London has been ranked as the most attractive European city for real estate investment for the sixth consecutive year, according to CBRE’s annual Investor Intentions Survey being launched at MIPIM 2017. Seventeen per cent of respondents cited London as their preferred destination for real estate investment. Berlin has jumped to second place in 2017 from fourth in 2016.
In terms of the immediate challenges impacting the acquisition of real estate assets, availability of product and pricing of assets were considered the greatest obstacles facing investors this year. This is reflected in the results for some of the gateway cities in Europe, with Hamburg, Milan and Munich dropping out of the top 10, and Paris retaining a top-5 position as one of Europe’s most attractive cities, expressing keen interest in the city despite aggressive pricing and potential political risk. Meanwhile Oslo and Stockholm were prominent new entries in the top 10 most attractive investment cities, reaffirming the strong investor interest in the Nordics.
Figure 1: Ten most attractive cities for investment in EMEA
Whilst London was ranked the most attractive city, Germany has retained the top spot as the most attractive country for real estate investment in EMEA, preferred by 22% of respondents in the CBRE survey. The UK (20%) was once again the second most popular country and both Germany and the UK have increased in popularity from the previous year, up from 17% and 15% respectively in 2016. Investors value their relatively high liquidity and transparency.
The Nordics, with 10% of the vote, entered the top three, rising from seventh in 2016. The increased popularity of the Nordics was also reflected in high levels of investment activity during 2016, with its favourable risk return profile driving volumes 66% above the ten-year average.
Figure 2: Ten most attractive countries for investment in EMEA
Investors also continue to show a greater desire to acquire property than dispose of it. According to the survey, 85% of investors intended to spend at least as much in 2017 as in 2016 and 41% expected to spend more. Investment style is also shifting. There is now a lower preference for core stock with investors showing a greater propensity (41%) to invest in good secondary or value–add opportunities. Whilst this differed between markets, it reflects a desire for assets where active management can be used to enhance returns in a growing economic environment where yields are compressed and interest rates are likely to rise.
Offices are perceived to be the most attractive sector in 2017, although its lead over other sectors is contracting. Investors now perceive industrial and logistics as the second most attractive sector, motivated by structural changes such as the broad-based integration of e-commerce in the supply chain and the development of logistics as an institutional investment product.
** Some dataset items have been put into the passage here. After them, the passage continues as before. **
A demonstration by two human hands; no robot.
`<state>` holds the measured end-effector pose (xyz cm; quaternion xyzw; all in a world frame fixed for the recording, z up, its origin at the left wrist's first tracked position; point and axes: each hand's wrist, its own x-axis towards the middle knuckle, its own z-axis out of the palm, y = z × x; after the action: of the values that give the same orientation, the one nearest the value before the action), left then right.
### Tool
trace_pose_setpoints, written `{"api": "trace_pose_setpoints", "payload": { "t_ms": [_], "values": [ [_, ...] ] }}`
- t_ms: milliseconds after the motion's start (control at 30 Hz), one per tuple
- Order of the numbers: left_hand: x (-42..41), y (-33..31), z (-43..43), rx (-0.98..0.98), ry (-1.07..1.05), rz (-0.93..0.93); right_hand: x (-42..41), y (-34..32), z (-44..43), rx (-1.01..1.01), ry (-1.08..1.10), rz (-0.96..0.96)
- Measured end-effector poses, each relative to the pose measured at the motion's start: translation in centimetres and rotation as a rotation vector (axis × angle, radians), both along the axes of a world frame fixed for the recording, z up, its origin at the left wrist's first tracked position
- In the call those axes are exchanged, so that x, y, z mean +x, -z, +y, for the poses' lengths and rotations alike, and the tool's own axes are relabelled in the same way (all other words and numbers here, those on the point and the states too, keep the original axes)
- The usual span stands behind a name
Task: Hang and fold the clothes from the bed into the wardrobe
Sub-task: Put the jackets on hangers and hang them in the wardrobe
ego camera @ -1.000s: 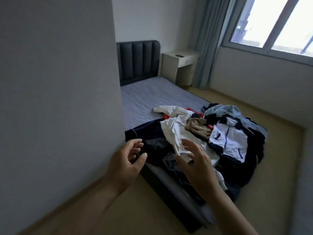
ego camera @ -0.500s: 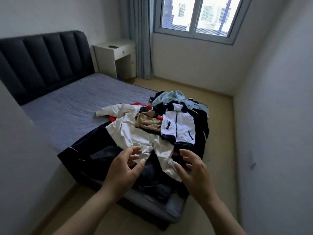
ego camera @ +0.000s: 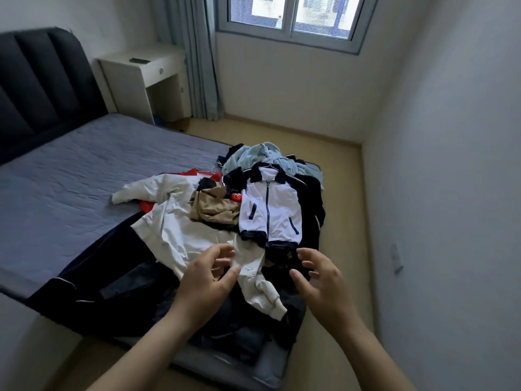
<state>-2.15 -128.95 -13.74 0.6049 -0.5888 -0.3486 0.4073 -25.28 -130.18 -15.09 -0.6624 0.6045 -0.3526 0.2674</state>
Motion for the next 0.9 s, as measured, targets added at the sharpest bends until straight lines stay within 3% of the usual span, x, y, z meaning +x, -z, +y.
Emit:
{"api": "trace_pose_setpoints", "payload": {
  "t_ms": [467,900],
  "values": [
    [-5.2,0.4,-11.8,0.037,0.082,-0.043,-4.6,0.3,-10.8,0.043,0.037,0.044],
    [-23.3,2.6,-21.6,0.091,-0.128,0.002,-23.2,1.1,-25.7,0.085,-0.162,0.119]
  ]
}}
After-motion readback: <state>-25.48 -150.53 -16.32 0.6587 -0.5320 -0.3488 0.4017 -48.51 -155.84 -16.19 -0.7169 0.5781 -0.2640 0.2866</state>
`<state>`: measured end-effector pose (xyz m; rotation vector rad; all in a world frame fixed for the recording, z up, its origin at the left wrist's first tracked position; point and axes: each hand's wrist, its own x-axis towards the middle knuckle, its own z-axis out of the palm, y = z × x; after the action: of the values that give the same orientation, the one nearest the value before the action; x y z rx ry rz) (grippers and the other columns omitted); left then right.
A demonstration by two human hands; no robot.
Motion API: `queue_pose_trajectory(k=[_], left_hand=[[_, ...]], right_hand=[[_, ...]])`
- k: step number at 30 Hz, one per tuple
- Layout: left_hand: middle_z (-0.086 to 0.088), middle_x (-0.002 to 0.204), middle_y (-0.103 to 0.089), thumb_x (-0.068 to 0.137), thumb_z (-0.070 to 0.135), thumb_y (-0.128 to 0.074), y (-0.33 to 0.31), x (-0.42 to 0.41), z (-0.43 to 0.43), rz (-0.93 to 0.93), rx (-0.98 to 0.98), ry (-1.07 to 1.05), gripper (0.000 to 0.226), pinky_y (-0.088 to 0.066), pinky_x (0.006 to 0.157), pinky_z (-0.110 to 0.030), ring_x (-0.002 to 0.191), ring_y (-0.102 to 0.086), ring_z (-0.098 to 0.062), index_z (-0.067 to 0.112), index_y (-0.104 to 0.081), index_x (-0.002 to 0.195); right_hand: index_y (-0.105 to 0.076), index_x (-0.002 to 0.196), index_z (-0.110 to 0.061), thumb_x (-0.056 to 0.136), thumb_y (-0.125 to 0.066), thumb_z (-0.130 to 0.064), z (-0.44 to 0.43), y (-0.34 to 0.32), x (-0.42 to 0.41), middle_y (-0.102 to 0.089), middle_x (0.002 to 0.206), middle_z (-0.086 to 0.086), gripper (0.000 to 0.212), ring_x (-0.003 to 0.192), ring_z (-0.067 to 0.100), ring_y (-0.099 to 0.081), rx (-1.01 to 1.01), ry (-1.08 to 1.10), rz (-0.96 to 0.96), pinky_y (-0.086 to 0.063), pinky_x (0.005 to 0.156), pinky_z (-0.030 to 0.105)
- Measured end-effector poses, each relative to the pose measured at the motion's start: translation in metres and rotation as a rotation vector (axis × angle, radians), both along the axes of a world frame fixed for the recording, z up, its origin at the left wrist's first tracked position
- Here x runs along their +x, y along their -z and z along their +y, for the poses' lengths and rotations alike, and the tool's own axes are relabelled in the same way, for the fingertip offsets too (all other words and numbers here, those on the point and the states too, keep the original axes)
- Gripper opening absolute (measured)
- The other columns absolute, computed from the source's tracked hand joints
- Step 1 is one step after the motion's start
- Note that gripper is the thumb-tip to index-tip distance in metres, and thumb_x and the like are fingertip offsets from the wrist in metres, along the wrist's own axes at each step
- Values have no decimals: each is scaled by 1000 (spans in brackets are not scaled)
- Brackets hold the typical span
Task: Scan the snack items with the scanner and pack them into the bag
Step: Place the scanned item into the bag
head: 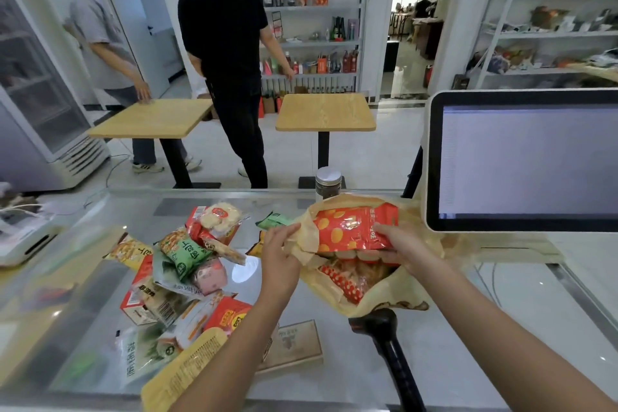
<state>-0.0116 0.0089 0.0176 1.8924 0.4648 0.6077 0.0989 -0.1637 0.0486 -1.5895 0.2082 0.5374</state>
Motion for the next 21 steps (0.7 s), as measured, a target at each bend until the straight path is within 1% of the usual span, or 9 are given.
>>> queue_pose_trajectory(k=[2, 4, 7, 10, 12, 14, 17, 19, 21], left_hand=[[-7, 113, -48, 72, -24, -41, 3, -6, 3, 8, 54, 13, 60, -38, 81, -3, 101, -45, -4, 12, -60, 117], [-7, 122, -47, 75, -21, -43, 10, -12, 4, 31, 139, 52, 59, -38, 87, -8, 114, -45, -13, 15, -57, 120], [-6, 145, -34, 87, 0, -54, 25, -32, 0, 106, 375, 47, 55, -33, 96, -18, 130, -34, -15, 15, -42, 139], [-20, 141, -44, 81, 19, -70, 46, -56, -9, 264, 741, -49, 72, -44, 99, -40, 127, -46, -34, 7, -36, 142], [-32, 134, -47, 68, 23, -79, 66, -66, -13, 416, 862, -90, 83, -32, 108, -52, 123, -48, -46, 0, -41, 139], [-43, 127, -45, 56, 10, -82, 78, -73, -14, 557, 926, -88, 90, -18, 111, -56, 118, -47, -55, -7, -43, 135], [-49, 112, -50, 48, -9, -76, 91, -77, -13, 710, 1092, -50, 88, -9, 112, -53, 106, -54, -57, -9, -42, 129], [-44, 115, -53, 56, -5, -74, 72, -81, -18, 804, 1111, 17, 81, 2, 117, -50, 110, -55, -52, -5, -47, 132], [-38, 139, -35, 75, -2, -59, 65, -83, -17, 808, 1072, 53, 77, 8, 117, -45, 133, -35, -45, 2, -29, 145]], right_hand=[[-55, 111, -12, 94, -58, -27, 0, 0, -2, -64, 95, 6, 22, 78, 22, -64, -267, -76, -189, -59, 66, 37], [-60, 108, -15, 94, -51, -46, -3, 3, -3, -68, 95, 3, 35, 81, 21, -63, -707, -211, -459, -55, 72, 39], [-55, 112, -14, 92, -43, -58, -10, 4, -20, -65, 88, 0, 49, 78, 22, -62, -1041, -183, -661, -43, 58, 30], [-47, 120, -18, 94, -40, -57, -27, 0, -64, -65, 87, -4, 47, 78, 20, -62, -981, -151, -730, -34, 53, 29], [-50, 102, -19, 93, -38, -59, -39, 10, -101, -59, 75, -8, 43, 72, 18, -60, -1015, -211, -675, -34, 53, 30], [-45, 81, -22, 92, -34, -64, -47, 24, -130, -55, 72, -8, 45, 69, 16, -55, -1107, -351, -534, -37, 56, 29], [-44, 92, -23, 91, -31, -67, -53, 49, -143, -57, 83, -7, 46, 76, 18, -55, -1048, -479, -356, -43, 65, 30], [-48, 99, -20, 91, -43, -61, -54, 60, -139, -63, 82, -1, 42, 72, 20, -62, -840, -453, -220, -48, 67, 31], [-53, 106, -15, 91, -59, -43, -50, 62, -136, -68, 74, 9, 32, 58, 23, -65, -474, -363, 13, -51, 58, 29]])
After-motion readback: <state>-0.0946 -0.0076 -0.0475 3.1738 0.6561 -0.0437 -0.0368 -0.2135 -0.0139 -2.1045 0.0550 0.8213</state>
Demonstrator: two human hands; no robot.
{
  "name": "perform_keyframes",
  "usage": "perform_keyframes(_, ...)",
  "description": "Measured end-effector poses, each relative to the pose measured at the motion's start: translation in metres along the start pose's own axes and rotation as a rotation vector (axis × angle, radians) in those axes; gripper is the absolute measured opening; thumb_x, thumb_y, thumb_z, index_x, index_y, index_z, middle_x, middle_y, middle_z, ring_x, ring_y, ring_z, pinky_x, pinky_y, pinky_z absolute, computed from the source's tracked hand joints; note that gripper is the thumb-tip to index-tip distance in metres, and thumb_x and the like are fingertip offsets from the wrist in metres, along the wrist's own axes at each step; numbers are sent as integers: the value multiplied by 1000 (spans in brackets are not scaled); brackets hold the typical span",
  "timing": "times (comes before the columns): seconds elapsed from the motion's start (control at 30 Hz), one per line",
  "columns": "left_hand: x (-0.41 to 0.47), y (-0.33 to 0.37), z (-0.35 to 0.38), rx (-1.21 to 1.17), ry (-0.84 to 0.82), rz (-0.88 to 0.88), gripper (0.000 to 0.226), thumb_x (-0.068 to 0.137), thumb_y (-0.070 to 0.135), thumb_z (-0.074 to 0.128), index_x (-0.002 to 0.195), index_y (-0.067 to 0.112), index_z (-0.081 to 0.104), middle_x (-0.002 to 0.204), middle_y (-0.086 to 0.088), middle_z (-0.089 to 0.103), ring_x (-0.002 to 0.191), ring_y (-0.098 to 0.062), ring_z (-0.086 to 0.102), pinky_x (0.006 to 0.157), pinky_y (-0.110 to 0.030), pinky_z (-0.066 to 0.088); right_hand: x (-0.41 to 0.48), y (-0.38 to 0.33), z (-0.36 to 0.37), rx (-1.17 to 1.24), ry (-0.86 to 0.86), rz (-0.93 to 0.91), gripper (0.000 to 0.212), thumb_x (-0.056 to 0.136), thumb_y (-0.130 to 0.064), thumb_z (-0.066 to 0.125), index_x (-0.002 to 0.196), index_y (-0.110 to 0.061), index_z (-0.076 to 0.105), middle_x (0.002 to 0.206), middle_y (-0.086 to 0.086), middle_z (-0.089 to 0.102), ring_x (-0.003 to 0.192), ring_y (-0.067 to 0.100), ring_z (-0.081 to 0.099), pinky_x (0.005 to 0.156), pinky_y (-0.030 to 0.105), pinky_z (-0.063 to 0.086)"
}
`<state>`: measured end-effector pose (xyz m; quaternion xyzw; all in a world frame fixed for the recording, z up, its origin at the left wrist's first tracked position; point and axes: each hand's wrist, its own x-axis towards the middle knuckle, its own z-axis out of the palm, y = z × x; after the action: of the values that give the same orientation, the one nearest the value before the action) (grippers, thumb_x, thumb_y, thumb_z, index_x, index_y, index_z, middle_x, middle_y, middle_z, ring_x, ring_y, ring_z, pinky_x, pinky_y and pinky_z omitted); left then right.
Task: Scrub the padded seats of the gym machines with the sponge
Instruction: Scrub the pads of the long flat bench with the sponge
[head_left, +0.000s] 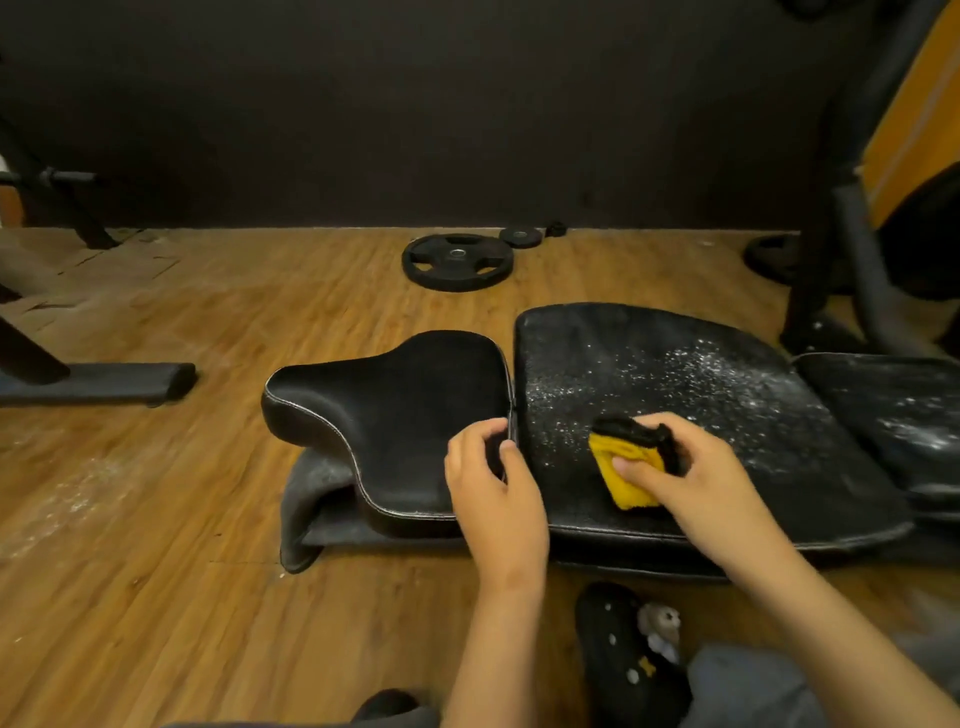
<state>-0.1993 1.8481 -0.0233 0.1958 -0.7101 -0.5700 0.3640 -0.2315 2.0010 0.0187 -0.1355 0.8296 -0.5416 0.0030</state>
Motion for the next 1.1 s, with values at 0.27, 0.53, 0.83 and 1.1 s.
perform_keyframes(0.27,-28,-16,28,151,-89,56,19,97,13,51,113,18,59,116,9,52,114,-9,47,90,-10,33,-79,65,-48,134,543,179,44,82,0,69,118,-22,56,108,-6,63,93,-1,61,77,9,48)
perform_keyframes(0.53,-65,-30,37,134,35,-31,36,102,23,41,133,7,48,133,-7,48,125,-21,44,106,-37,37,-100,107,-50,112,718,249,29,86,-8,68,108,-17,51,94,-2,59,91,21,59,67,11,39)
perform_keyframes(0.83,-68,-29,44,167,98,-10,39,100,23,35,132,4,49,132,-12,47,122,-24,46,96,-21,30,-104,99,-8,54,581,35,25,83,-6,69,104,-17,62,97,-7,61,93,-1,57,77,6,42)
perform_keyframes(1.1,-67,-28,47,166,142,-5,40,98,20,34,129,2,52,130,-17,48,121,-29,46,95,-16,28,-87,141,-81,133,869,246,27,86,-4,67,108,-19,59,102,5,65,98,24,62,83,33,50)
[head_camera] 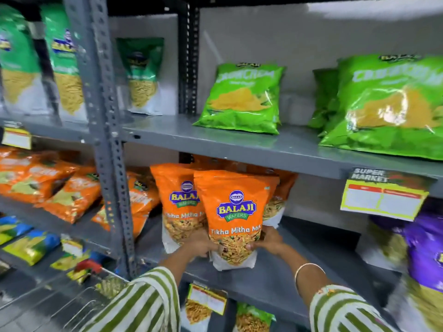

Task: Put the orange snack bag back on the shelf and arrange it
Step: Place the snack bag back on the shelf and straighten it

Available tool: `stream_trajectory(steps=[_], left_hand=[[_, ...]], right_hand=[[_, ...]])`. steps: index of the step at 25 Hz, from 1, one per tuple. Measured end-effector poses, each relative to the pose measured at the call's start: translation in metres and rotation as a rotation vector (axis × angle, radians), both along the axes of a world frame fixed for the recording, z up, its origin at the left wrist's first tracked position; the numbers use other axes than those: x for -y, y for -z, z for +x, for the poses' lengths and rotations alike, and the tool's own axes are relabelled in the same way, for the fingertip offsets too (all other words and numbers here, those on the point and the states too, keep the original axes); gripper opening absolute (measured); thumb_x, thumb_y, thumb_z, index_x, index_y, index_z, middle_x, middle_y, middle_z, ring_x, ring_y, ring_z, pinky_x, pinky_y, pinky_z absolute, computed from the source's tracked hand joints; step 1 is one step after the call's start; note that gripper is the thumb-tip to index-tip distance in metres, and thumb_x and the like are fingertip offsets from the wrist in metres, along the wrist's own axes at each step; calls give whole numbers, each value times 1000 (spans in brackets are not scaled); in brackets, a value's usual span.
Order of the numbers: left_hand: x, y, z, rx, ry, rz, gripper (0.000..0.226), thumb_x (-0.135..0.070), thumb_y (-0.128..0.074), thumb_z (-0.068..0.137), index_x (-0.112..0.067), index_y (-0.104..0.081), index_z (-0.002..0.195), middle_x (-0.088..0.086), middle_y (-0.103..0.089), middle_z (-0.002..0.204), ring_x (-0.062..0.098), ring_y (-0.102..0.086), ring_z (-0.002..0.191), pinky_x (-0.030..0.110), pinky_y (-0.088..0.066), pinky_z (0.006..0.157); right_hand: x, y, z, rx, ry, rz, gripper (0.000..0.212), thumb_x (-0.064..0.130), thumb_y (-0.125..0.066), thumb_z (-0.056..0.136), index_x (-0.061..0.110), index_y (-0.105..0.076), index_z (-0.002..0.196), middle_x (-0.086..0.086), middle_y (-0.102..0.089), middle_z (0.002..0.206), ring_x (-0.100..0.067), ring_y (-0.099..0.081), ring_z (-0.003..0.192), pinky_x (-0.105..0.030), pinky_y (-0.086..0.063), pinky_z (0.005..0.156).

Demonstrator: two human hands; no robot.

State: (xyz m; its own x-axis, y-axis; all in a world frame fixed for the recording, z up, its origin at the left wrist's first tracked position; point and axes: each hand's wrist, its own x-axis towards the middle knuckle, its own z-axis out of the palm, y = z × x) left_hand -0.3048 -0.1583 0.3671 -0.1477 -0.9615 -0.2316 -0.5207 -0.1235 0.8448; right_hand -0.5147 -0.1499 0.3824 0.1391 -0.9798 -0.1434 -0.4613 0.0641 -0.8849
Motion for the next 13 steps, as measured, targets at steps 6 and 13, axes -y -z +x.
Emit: stream_trajectory(steps=[6, 13], left_hand=[[24, 19, -20, -44, 32, -28, 46, -10, -72, 72, -5, -57, 115, 18, -62, 122, 31, -60, 109, 36, -51, 91], [21, 35, -20, -102, 91, -120, 97, -28, -83, 58, -13, -28, 137, -1, -43, 132, 17, -37, 128, 39, -32, 110]], right_hand=[[12, 20, -12, 107, -6, -8, 94, 41, -88, 41, 13, -49, 122, -10, -56, 129, -26, -51, 122, -42, -41, 104], [15, 30, -20, 151, 50, 130, 87, 10, -80, 65, 17, -31, 137, -6, -41, 144, -26, -35, 135, -47, -32, 112]])
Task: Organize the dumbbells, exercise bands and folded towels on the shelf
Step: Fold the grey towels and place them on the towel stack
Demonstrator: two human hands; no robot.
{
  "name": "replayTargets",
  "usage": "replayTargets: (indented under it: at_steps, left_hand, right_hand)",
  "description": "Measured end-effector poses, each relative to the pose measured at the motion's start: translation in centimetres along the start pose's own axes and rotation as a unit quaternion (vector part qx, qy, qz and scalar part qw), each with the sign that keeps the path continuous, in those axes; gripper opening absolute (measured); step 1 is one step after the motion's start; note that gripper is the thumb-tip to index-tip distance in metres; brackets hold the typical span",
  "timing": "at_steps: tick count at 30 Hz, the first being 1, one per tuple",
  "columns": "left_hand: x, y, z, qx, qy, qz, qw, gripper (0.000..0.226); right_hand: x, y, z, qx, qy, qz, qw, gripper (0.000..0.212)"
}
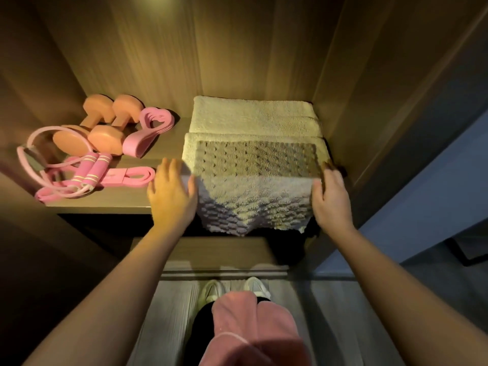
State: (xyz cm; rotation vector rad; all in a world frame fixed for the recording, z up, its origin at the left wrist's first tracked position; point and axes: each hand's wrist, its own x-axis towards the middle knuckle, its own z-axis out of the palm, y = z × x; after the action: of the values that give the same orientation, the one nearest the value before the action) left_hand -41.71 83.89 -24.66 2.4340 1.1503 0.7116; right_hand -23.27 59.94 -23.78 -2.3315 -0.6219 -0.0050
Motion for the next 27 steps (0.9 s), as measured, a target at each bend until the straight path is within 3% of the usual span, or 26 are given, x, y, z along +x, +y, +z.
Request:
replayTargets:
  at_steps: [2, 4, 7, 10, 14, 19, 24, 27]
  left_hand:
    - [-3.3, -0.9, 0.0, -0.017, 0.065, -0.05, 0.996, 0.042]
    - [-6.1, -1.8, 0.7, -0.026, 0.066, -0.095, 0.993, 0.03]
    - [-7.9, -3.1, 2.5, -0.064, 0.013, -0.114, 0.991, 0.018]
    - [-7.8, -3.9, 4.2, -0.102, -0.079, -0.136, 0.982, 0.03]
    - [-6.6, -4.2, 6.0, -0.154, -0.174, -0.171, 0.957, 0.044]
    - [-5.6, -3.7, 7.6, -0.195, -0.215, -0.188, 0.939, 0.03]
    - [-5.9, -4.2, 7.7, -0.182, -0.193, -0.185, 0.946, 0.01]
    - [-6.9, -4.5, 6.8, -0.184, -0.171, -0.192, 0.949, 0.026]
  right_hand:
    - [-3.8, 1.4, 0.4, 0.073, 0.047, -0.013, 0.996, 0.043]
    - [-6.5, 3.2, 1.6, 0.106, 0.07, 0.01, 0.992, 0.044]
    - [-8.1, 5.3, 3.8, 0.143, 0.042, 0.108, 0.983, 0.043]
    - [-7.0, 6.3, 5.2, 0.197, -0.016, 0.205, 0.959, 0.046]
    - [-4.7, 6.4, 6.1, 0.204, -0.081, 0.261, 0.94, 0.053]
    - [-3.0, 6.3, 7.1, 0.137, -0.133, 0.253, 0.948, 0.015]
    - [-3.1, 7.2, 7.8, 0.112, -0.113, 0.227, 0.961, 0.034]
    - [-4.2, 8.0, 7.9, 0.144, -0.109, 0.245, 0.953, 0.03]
The survey also highlighted the increasing attraction of alternative investment sectors, with 71% of respondents indicating that they had already invested in alternatives whilst 64% are actively pursuing opportunities in the sector.
While 2017 will be an eventful year, with several major elections in Europe, investors’ focus appears to be more concentrated on the economic climate rather than geo-political events. The most frequently cited risk for 2017 was “faster than expected interest rate rises”.
“The spread between property yields and bond yields remains close to historic highs and is consequently one of the primary motivators in attracting investors to the sector. However, in an environment of continued economic and political uncertainty, the defensive characteristics, capital value growth and attractive income profile of real estate remain important drivers of continued investor interest in the sector.” said Jos Tromp, Head of EMEA research at CBRE.